Aviation medicine and private pilots – many things are currently in flux worldwide

Aviation medicine and private pilots – many things are currently in flux worldwide

A report from AOPA Germany

It’s clear that aviation medicine can’t continue as it has been, a point on which private pilots and their associations agree. The examinations cause unnecessary stress year after year. Depending on our age, private pilots have to see an aviation medical examiner once a year, every two years, or, if they’re young, every five years, to have their fitness to fly assessed. Those who are young and in excellent health take it in stride. Everyone else, however, is understandably tense, and pilots approach these examinations with good reason: Almost everyone knows fellow pilots who are clearly healthy and active, drive cars, but still have to wait months for their medical certificate or even lose it altogether.

The system of aviation medicine, based on the military’s aviation medical findings from the First World War and largely adopted by the ICAO, is mostly adequate for professional pilots, but adjustments to reflect current medical knowledge would be desirable. But for private pilots, the requirements are simply excessive and not commensurate with the actually very low risk. Furthermore, the system in Europe is far too formalistic; the EU aviation medical system hardly trusts individual doctors to make decisions anymore.

The rest of the world is currently revamping its system. In Great Britain and the USA, some very interesting solutions have already been found:

In Great Britain, pilots can self-declare their medical fitness for national licenses, submitting this declaration online to the authorities.
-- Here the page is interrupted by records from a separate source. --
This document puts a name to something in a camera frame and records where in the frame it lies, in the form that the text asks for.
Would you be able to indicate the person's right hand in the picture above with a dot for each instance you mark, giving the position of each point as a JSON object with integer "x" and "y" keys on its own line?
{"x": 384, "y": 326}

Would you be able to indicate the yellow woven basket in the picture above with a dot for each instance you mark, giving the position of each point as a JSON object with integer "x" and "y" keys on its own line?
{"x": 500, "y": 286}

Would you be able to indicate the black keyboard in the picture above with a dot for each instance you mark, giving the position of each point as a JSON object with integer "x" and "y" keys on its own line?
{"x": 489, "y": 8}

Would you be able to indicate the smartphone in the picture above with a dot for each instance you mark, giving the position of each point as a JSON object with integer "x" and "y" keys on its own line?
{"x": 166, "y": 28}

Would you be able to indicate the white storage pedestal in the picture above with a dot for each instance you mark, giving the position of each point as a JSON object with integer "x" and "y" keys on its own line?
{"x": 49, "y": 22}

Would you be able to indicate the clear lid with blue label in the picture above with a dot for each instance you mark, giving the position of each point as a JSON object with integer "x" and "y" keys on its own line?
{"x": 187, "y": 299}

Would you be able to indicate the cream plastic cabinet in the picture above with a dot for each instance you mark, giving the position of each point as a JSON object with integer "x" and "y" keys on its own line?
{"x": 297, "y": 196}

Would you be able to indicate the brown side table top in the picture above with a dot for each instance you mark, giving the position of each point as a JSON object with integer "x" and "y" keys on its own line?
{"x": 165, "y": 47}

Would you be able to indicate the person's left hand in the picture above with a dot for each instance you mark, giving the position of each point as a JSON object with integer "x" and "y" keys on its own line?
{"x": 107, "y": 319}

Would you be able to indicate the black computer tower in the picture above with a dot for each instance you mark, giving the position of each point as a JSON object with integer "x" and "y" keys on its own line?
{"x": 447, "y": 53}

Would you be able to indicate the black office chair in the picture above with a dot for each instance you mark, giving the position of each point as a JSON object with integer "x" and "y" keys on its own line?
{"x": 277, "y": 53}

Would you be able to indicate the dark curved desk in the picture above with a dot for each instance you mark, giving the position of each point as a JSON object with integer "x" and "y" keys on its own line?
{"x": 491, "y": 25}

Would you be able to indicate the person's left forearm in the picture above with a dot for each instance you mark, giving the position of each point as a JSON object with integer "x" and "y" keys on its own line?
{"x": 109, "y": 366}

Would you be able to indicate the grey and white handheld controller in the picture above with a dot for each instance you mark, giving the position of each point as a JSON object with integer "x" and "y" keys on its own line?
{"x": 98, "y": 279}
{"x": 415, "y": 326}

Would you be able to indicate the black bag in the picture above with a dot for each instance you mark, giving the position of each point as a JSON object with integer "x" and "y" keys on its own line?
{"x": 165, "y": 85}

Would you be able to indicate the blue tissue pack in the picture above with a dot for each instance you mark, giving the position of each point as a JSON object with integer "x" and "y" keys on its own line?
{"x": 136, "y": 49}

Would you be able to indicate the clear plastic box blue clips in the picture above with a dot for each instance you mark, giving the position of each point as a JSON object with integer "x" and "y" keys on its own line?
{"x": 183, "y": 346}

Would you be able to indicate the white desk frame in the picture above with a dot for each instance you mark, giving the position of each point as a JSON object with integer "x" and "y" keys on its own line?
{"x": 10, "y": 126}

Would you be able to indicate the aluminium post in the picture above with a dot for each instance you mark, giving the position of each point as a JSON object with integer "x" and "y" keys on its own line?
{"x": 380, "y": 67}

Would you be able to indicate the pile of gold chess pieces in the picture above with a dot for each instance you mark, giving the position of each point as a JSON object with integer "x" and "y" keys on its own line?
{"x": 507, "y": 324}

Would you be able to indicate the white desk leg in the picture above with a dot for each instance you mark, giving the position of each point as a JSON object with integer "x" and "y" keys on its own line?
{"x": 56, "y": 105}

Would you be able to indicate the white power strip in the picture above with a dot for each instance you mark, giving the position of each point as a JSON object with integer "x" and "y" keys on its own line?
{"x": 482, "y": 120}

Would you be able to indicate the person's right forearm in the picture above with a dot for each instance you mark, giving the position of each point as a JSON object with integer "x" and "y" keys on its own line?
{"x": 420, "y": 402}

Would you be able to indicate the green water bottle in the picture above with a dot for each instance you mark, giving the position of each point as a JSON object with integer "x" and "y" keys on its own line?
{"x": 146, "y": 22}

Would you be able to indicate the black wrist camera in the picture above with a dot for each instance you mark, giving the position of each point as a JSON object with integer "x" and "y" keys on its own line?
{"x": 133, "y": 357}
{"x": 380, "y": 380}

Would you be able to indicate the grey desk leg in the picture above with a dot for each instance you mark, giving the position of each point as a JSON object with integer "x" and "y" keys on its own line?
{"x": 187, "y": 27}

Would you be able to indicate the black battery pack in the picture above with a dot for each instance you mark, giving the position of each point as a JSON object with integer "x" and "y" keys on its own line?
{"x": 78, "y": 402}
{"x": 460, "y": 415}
The so-called “Pilot Medical Declaration” (PMD) is submitted via an online system called CELLMA. Only for international flights and in cases of certain medical issues is a medical certificate from an aviation medical examiner still required.

In the USA, there is the BasicMed system for pilots who want to avoid the stricter requirements of a Class 3 medical certificate. Here, the FAA places greater emphasis on the personal responsibility of private pilots, who are also responsible for assessing their own fitness to fly on all days between medical examinations: They must decide for themselves whether they want to fly with a runny nose or whether they can do so safely. For inpatient hospital stays, surgeries, and serious illnesses, the situation is naturally different; in those cases, a visit to an aviation medical examiner is required.

With BasicMed, pilots can consult any approved physician and have their self-assessment, based on a countersigned official checklist, confirmed. This medical certificate then allows them to fly in the USA and some neighboring countries, broadly speaking, in aircraft up to 5,700 kg (1,600 lbs) with up to six passengers, even under IFR (Instrument Flight Rules). To date, 80,000 private pilots have applied for BasicMed, and the number continues to rise.

In Germany (and elsewhere) , aviation medicine wasn’t a major issue for decades. A few years ago, pilots could still consult their aviation medical examiner, openly discuss any problems, and receive a result. In cases of doubt or minor issues, aviation medical examiners made the decision for the pilots, essentially saying, “It’ll be fine! But if your condition worsens, it’s best to stay grounded and come back for another appointment.” And indeed, the system worked reliably. Much has changed since then. The EASA regulations have made procedures more complicated; aviation medical examiners have far less discretion and significantly more demanding documentation requirements. And apparently in Germany, the LBA, as the authority responsible for aviation medicine in Germany, sees itself as having a responsibility to scrutinize aviation medicine particularly rigorously, question decisions, and also significantly reduce the number of aviation medical examiners. Previously, we had approximately 500 aviation medical examiners in Germany; now there are fewer than 300. The explanation I was given was: “Doctors with few examinations often have no understanding of the procedures; they’re no longer wanted.” This has resulted in some decentralized regions of Germany no longer having any aviation medical examiners.

EASA also apparently recognizes that Europe is lagging behind the latest developments in the USA and Great Britain regarding medical standards for non-commercial pilots. A global solution from the formalistic ICAO in Montreal is not likely to come anytime soon. But something urgently needs to be done in Europe as well, and EASA is therefore currently gathering suggestions from the industry.